= WHAT THE EXERCISE ASKS =
Among the entries, find each line that includes the string "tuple" and list it.

Stored items from a collection
————————

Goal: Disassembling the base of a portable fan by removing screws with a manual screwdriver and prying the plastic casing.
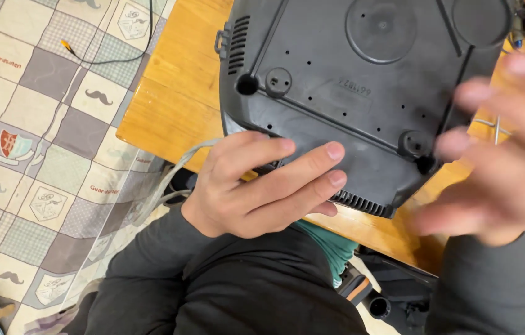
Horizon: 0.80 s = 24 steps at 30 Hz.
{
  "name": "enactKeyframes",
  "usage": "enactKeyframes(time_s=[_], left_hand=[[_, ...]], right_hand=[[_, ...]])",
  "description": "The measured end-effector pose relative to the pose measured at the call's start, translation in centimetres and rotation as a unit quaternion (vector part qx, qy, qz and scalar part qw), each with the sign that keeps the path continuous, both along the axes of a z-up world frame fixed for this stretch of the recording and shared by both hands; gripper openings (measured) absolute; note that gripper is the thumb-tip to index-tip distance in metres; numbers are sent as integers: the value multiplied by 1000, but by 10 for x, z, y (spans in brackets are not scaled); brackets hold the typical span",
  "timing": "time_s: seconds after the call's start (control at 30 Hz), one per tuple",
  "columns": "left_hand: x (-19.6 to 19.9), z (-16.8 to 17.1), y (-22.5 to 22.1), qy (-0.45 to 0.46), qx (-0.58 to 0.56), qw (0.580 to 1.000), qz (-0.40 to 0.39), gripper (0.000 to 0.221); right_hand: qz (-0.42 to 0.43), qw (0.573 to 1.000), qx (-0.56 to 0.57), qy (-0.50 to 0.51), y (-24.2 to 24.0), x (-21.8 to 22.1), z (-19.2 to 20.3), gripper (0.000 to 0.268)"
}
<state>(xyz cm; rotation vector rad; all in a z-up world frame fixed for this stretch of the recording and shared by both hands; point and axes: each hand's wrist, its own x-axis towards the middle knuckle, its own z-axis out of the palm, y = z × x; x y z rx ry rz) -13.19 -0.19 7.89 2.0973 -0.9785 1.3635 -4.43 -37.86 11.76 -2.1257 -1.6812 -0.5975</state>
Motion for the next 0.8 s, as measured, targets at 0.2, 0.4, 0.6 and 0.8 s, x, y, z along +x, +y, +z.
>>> enactKeyframes(time_s=[0.2, 0.4, 0.6, 0.8], left_hand=[[8, -9, -13, -43, -30, 999, 14, 32], [13, -13, -15, -54, -41, 998, 1, 28], [8, -15, -19, -46, -51, 997, 36, 53], [5, -27, -13, -104, -63, 989, 87, 49]], right_hand=[[-76, 994, 30, -68, 80, -40, -7, 89], [-44, 990, 76, -112, 82, -28, -16, 66], [-47, 989, 88, -112, 84, -28, -19, 68], [-43, 985, 105, -130, 86, -28, -26, 77]])
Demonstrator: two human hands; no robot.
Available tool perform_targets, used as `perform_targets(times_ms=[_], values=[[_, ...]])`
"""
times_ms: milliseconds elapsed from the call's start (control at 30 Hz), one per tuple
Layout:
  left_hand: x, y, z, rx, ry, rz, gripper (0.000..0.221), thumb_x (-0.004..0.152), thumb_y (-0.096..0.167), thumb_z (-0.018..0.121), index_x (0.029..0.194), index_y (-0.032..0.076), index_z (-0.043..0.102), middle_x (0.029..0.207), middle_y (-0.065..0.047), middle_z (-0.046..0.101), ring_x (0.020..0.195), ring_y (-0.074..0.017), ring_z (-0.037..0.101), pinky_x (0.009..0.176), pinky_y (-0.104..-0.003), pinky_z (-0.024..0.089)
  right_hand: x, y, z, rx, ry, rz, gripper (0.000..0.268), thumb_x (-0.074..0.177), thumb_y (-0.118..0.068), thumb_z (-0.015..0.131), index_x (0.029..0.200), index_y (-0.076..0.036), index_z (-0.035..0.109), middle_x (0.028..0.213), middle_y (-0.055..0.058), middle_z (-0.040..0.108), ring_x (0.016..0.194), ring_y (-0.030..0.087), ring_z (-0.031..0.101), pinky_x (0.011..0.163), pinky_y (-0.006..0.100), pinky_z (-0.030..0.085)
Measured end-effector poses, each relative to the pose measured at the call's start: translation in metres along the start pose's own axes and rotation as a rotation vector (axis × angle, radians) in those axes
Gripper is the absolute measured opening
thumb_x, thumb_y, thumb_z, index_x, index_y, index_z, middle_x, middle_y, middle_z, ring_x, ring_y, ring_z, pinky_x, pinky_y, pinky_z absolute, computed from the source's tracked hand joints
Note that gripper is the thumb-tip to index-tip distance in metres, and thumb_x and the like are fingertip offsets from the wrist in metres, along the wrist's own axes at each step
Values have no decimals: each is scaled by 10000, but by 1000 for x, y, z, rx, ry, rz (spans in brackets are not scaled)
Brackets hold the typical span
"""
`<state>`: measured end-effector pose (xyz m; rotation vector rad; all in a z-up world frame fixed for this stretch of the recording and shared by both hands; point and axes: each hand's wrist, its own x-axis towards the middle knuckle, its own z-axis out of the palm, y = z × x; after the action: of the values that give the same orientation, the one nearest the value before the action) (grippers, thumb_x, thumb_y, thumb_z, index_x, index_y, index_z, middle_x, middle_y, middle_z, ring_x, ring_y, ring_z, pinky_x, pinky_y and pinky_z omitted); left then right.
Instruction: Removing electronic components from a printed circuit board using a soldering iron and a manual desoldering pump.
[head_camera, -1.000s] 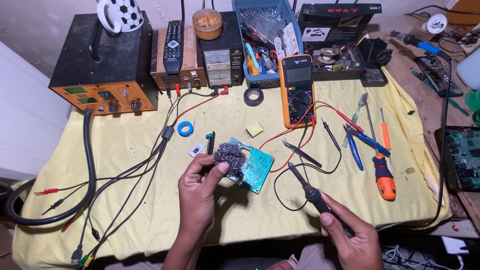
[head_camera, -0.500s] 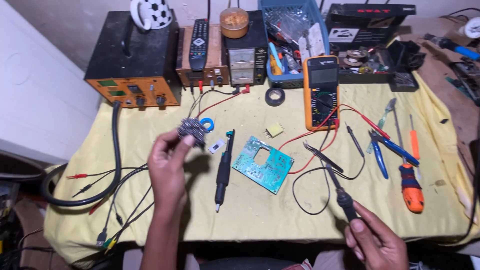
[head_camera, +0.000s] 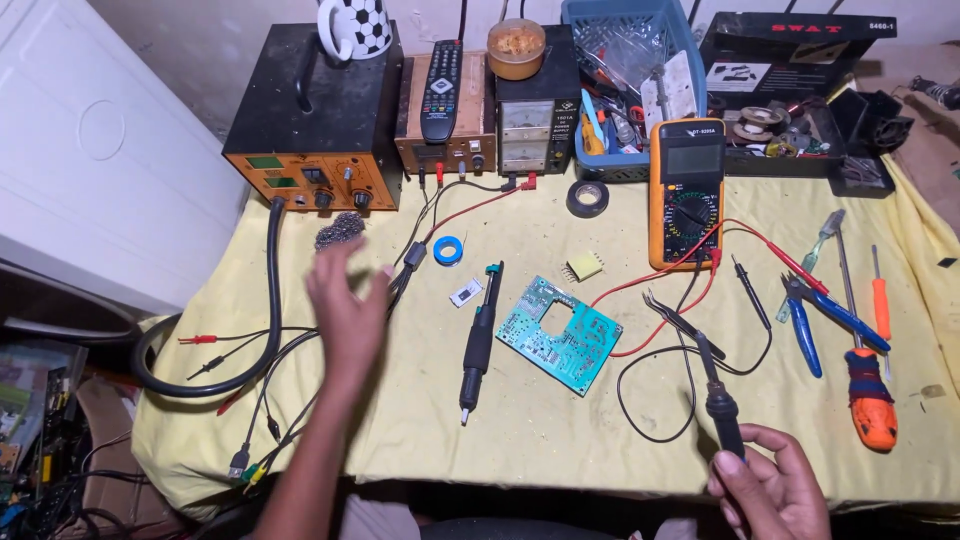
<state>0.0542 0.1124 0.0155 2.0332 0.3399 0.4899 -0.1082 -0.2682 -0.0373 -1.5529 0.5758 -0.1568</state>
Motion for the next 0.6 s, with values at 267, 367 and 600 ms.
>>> perform_targets(times_ms=[267,367,600], values=[[-193,52,91,-730,-783,-408,345,872,202,760,1187,63,767,1101,-38,701,892,-89,647,766,-237,617,-18,-25,42,-229,-1,-213,323,914,-127,690,1220,-26,713,932,102,737,749,164,635,667,274,497],[-199,66,107,-858,-704,-510,438,857,215,762,1262,50,743,1094,-24,708,936,-87,679,841,-221,565,-17,-20,49,-317,-28,-255,275,886,-147,731,1149,-70,748,947,57,771,823,116,676,754,241,529],[-184,80,108,-913,-502,-766,298,820,119,807,1090,-6,827,1061,-59,801,949,-128,676,887,-268,587,-36,33,37,-513,201,-1032,145,848,-193,730,983,-141,723,988,18,730,922,190,674,938,305,513]])
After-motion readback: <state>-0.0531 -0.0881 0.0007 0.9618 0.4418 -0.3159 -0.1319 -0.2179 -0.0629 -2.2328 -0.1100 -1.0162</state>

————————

= TASK OUTPUT =
  "timing": "time_s: seconds after the call's start (control at 30 Hz), one per tuple",
times_ms: milliseconds elapsed from the call's start (control at 30 Hz), one per tuple

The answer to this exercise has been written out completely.